Voyez ce qui se passe au Cap. Je reçois une grande lettre du P. Simon, et je vois une fois de plus que ce qui fera quelque chose au Cap, comme partout, c'est la fidélité aux grâces de la bonne Mère. Nos Pères m'écrivent qu'ils lisent sa Vie, qu'ils en tirent un grand profit et sont bien contents de ce que Dieu opère parmi eux. Qu'est-ce qui soutient le P. David et ranime sa confiance? C'est cela encore: il me le redit dans toutes ses lettres.
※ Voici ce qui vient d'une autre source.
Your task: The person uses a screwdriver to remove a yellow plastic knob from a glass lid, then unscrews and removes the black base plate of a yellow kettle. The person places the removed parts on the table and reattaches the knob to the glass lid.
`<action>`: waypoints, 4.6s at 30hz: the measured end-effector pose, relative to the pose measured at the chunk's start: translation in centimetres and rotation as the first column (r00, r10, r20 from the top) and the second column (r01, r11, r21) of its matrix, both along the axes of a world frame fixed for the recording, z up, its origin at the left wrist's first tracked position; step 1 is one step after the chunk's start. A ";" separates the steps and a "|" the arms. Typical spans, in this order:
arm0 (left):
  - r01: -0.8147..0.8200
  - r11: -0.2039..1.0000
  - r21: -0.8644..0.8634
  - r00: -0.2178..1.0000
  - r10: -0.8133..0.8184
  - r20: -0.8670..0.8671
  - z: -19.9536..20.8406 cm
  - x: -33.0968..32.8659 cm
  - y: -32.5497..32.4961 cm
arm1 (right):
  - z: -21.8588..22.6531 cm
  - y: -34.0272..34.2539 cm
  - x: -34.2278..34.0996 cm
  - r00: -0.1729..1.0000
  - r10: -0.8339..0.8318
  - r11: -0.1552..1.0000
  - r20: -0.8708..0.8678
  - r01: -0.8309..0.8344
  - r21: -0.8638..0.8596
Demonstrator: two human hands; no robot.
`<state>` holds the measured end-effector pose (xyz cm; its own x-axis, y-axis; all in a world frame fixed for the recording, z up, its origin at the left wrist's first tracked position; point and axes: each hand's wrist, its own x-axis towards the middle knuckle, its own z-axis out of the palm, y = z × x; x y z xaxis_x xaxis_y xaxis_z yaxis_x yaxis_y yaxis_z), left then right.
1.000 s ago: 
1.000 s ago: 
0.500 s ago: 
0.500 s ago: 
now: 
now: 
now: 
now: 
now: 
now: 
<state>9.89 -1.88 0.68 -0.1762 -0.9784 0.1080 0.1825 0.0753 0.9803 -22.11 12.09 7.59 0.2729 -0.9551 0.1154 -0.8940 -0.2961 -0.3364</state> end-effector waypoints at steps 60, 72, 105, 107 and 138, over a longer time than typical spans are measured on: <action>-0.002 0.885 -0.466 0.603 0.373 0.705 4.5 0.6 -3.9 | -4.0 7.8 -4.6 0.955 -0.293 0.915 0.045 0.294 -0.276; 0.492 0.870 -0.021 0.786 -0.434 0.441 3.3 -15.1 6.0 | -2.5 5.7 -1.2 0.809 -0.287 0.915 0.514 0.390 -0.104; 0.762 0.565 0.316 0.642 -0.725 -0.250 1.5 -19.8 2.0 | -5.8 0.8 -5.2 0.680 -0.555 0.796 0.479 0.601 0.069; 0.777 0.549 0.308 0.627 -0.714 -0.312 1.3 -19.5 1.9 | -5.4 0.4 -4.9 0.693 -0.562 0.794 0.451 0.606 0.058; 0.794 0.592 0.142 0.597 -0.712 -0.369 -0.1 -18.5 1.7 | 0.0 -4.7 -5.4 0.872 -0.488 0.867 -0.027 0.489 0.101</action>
Il n'y a rien à dire à cela . Cela s'impose comme un fait. Nous devons le dire: le bon Dieu ne se contente pas, pour nous, de toutes ces choses qui témoignent pourtant bien hautement de sa volonté. Il nous affirme sa protection spéciale par des actes très positifs. Le bon Dieu fait pour nous des choses extrêmement significatives. Ainsi, notre voyage de Rome est un témoignage extrêmement frappant. Nous en écrirons l'histoire et ce sera une histoire bien intéressante de la protection évidente de Dieu dans nos affaires, car à qui devons-nous ces résultats? À  l'influence immense que prend la voie de la bonne Mère. Tout ce qu'il y a de plus inattendu nous est ainsi arrivé et a produit un résultat entier, complet, si complet, qu'il a satisfait pleinement le cœur de notre Saint-Père le Pape et de tout son entourage. Dès lors qu'une grâce gagne les cœurs et les unit, c'est évidemment une grâce de Dieu. Aucune puissance humaine ne peut arriver là, il faut Dieu.
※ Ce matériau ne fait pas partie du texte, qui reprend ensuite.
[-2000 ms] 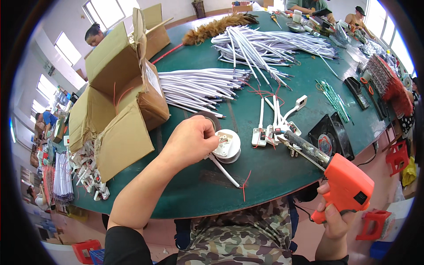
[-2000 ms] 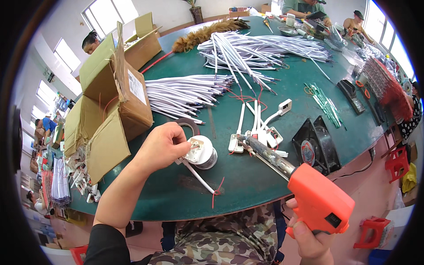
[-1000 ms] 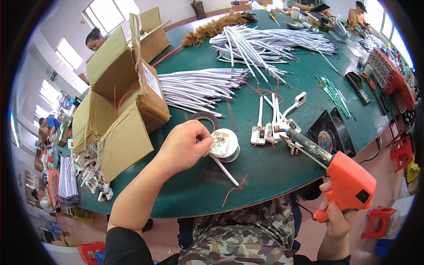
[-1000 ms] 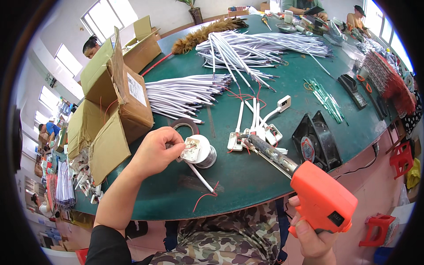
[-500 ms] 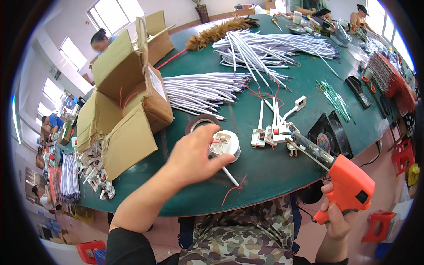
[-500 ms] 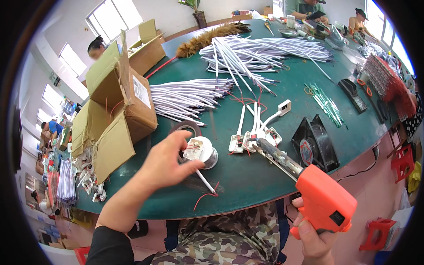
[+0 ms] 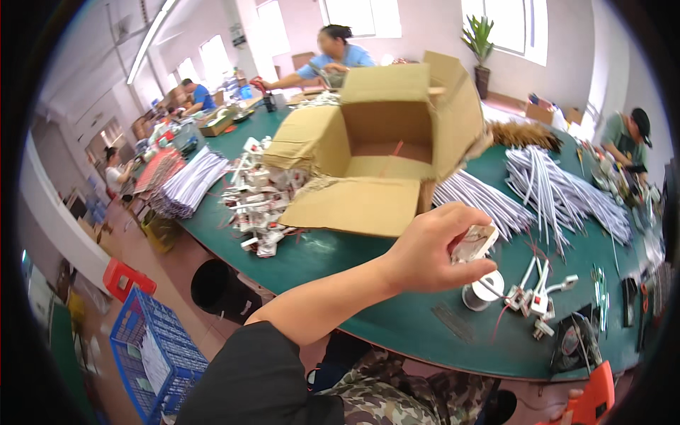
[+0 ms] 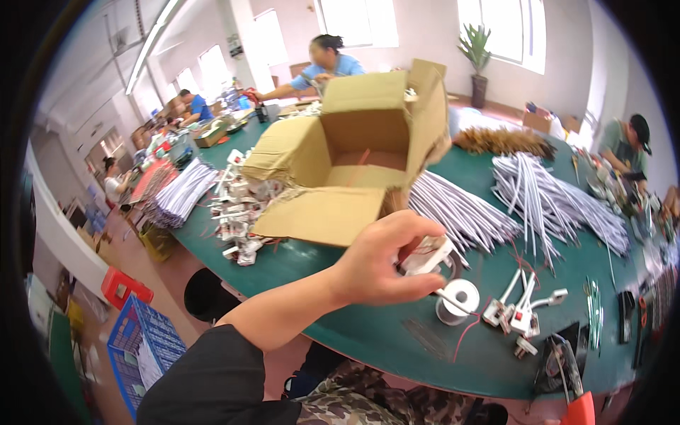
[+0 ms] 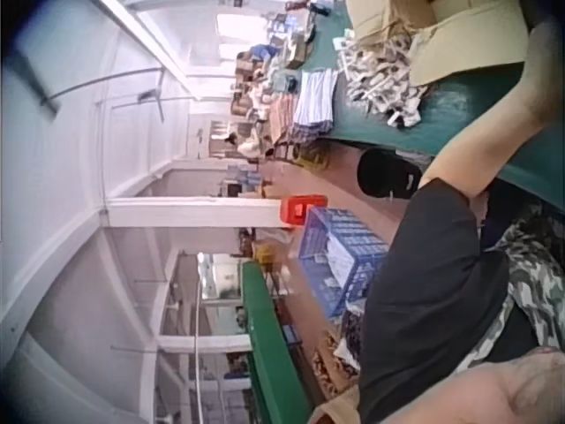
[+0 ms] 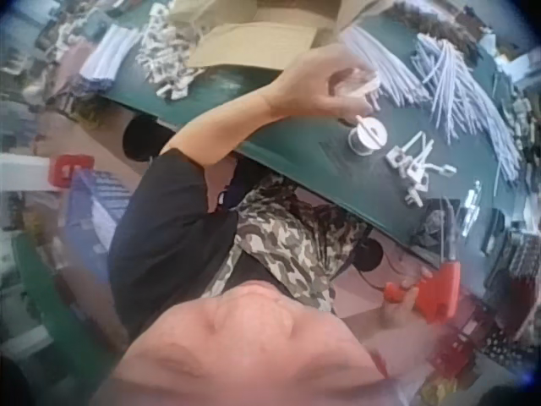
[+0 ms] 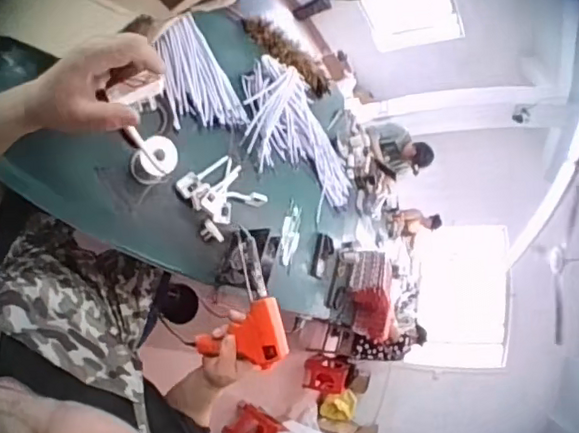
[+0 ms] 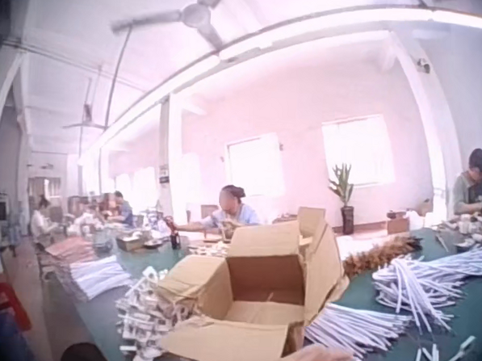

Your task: The person assembles electrical components by soldering electrical wires to switches with a soldering iron, then attaches the switches to plastic housings using a hot glue gun.

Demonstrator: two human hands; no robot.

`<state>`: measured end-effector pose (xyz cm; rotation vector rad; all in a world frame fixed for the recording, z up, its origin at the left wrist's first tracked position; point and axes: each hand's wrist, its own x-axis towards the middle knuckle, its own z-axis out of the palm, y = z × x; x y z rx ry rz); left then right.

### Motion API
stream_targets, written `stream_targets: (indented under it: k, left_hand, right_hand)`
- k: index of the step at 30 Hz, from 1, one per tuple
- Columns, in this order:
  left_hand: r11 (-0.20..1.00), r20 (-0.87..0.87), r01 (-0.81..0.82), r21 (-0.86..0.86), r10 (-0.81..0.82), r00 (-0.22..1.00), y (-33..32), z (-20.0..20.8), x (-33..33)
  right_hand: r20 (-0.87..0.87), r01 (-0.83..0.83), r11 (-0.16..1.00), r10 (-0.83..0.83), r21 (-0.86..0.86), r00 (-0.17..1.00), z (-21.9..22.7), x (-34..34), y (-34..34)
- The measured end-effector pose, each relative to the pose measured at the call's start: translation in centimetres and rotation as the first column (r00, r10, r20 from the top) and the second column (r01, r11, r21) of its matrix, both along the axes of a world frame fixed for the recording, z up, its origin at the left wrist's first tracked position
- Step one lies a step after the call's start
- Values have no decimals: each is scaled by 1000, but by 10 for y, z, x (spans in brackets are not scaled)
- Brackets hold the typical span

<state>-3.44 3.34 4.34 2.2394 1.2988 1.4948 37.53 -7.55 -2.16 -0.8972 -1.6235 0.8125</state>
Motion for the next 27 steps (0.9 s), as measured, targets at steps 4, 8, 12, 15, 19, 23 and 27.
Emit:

Voici un autre fait qui s'est passé avant hier et que je ne qualifie pas: je laisse à la sainte Eglise le soin de l'apprécier. C'est la guérison subite, instantanée, de la Sœur Anne-Thérèse, qui était au plus mal. Ce fait qui est la continuation d'autres faits analogues assez nombreux et que nous avons eus sous les yeux, a un sens manifeste. Le P. Rollin avait demandé que cette guérison fût un témoignage que Dieu a été avec nous dans toutes nos affaires, dans celles qui viennent de se passer et dans celles qui se passent encore. D'autres priaient aussi pour demander autre chose. La guérison se produit, immédiate, aussitôt. Voilà un fait qui est un témoignage bien évident du bon Dieu.
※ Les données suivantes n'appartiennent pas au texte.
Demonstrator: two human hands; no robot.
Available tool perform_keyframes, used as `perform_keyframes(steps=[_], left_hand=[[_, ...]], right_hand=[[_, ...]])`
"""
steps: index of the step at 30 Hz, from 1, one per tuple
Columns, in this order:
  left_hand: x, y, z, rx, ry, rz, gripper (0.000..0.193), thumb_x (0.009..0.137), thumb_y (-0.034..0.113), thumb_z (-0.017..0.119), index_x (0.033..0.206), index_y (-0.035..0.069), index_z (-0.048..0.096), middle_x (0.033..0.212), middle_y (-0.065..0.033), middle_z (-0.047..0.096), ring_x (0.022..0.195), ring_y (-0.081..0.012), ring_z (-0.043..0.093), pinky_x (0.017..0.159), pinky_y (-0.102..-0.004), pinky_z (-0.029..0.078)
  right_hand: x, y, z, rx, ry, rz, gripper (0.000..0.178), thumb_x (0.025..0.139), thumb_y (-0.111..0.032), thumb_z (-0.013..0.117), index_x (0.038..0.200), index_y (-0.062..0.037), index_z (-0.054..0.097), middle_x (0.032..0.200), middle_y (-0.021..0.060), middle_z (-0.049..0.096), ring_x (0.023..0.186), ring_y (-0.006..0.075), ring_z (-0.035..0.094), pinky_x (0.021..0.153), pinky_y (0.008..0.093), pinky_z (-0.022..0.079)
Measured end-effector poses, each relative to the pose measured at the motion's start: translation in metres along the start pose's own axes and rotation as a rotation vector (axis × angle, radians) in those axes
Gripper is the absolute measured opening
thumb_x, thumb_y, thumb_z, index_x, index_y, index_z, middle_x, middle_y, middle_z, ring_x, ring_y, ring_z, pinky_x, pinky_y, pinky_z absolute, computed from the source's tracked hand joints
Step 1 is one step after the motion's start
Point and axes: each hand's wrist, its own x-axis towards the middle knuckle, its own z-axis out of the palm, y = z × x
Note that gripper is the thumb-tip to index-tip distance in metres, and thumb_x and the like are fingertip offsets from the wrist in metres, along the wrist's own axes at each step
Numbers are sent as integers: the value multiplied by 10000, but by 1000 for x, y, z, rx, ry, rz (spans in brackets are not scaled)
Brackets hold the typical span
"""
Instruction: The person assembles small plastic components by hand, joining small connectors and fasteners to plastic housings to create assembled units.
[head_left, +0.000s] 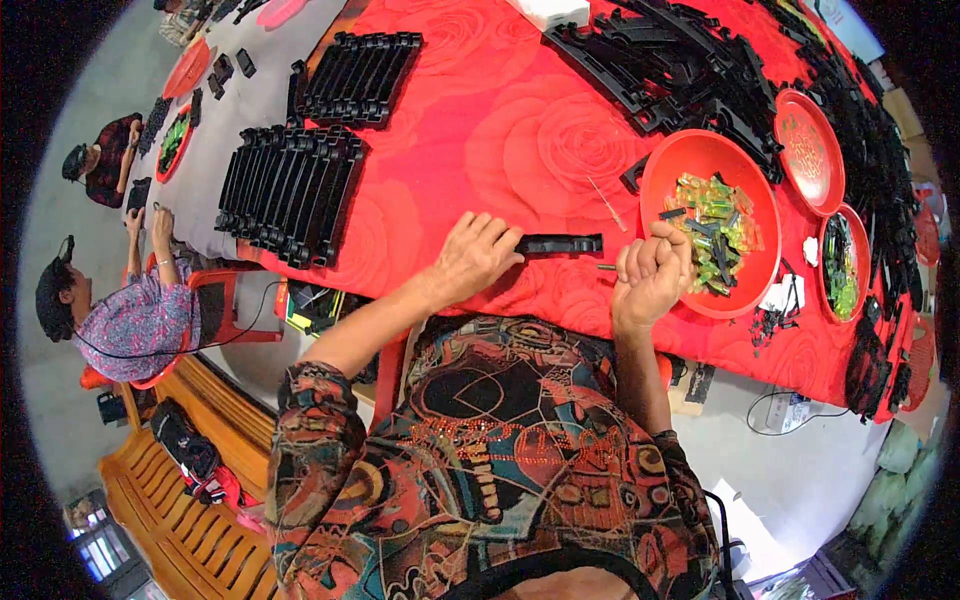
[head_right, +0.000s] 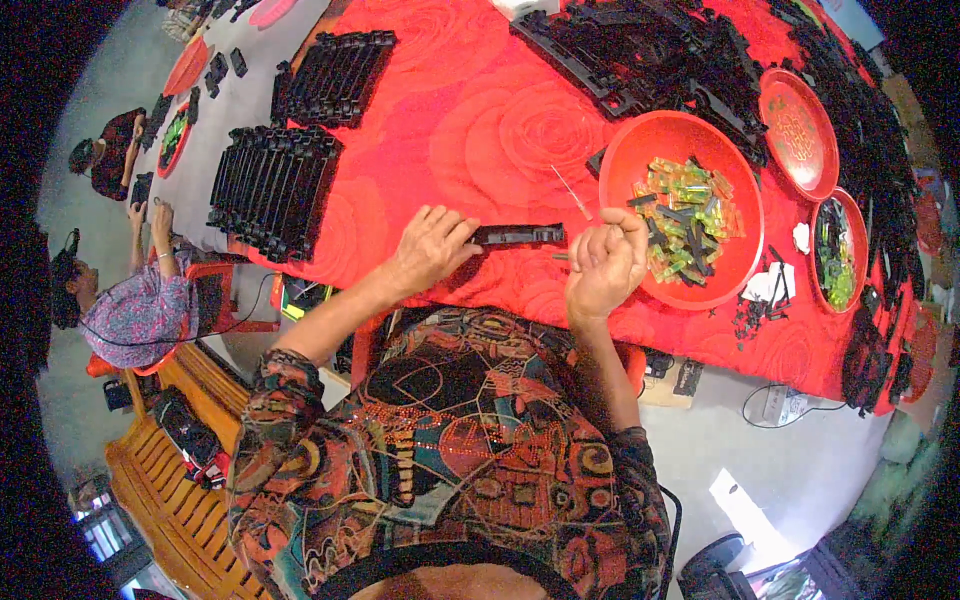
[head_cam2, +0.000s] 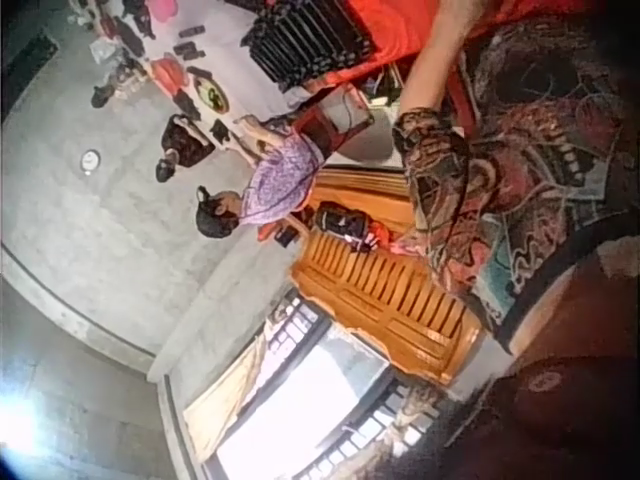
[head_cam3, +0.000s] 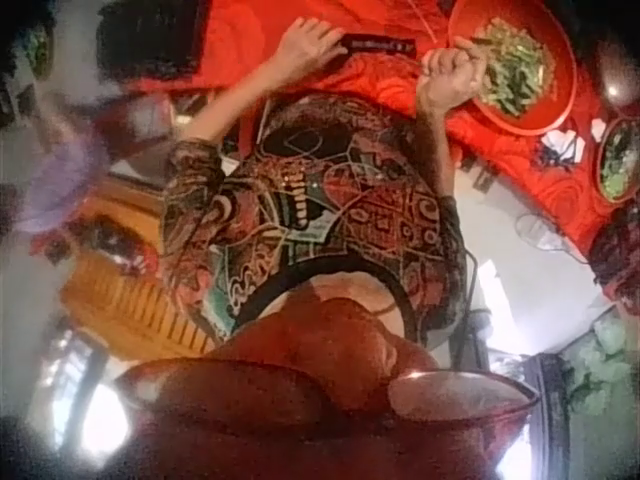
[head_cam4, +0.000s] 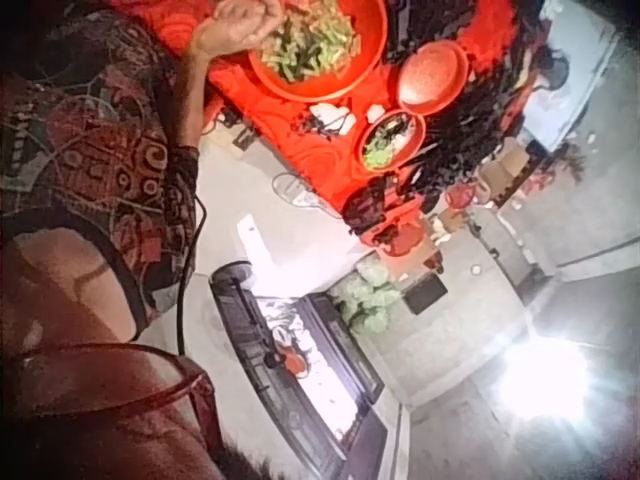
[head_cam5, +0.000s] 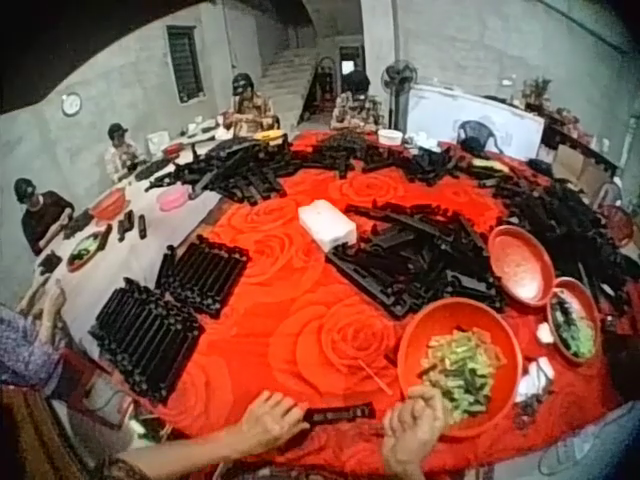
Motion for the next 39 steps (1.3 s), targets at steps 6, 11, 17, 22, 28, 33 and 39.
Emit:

Mais je vais gronder le P. Rollin: il fait faire des fautes au bon Dieu. Le P. Rollin avait mal à la tête ce jour-là; il voulait que nous n'ayons plus d'ennemis, ni d'embarras au monde. “Si nous avons eu raison en nos affaires, si nous avons fait entièrement votre volonté, si nous avons tout fait par vous, mon Dieu, si... si..., faites que ceci, cela...”. Cela est ridicule! Le bon Dieu a écouté le P. Rollin et a eu une faiblesse pour lui. Néanmoins le fait est là. C'est un témoignage que le bon Dieu est avec nous. Je le redis souvent, mes chers amis, jamais je n'ai vu personne d'aussi croyant à toutes ces choses, quoiqu'il ne faille jamais mettre la personne du Pape en avant. Jamais je n'ai vu personne d'aussi impressionné, d'aussi profondément persuadé que notre Saint-Père le Pape Léon XIII. Maintenant, à Rome, tout ce qu'il y a d'éminent partage ces sentiments. Je vous ai dit les paroles d'un prélat qui a une extrême autorité à la cour romaine et qui me disait avant que nous le quittions: “Ce qu'a fait la Mère Marie de Sales est une grande chose. Vous êtes appelés à rendre d'immenses services à l'Eglise. Soyez bien assurés que ce que la Mère Marie de Sales a dit est vrai, aura lieu; c'est ma conviction profonde et j'ai pour croire cela des motifs bien sérieux”. Ce prélat est un homme d'une extrême énergie, très pratique, qui ne va pas s'égarer dans des considérations mystiques et méditatives. Il est très franc et dit très librement ce qu'il pense et comme il le pense. C'est sa conviction et elle lui est née d'elle-même. Il y a là un accord bien significatif et consolant: ce qu'on nous a dit à Rome, le témoignage des âmes fidèles et par-dessus tout ce qu'a fait le bon Dieu lui-même.

Voilà des preuves qu'il est content de nous et qu'il est avec nous. La conclusion à tirer de tout cela, c'est que nous qui devons être les apôtres de cette voie, nous devons vivre à la façon des Apôtres, et que nous n'opérerons quelque chose que par notre grande fidélité.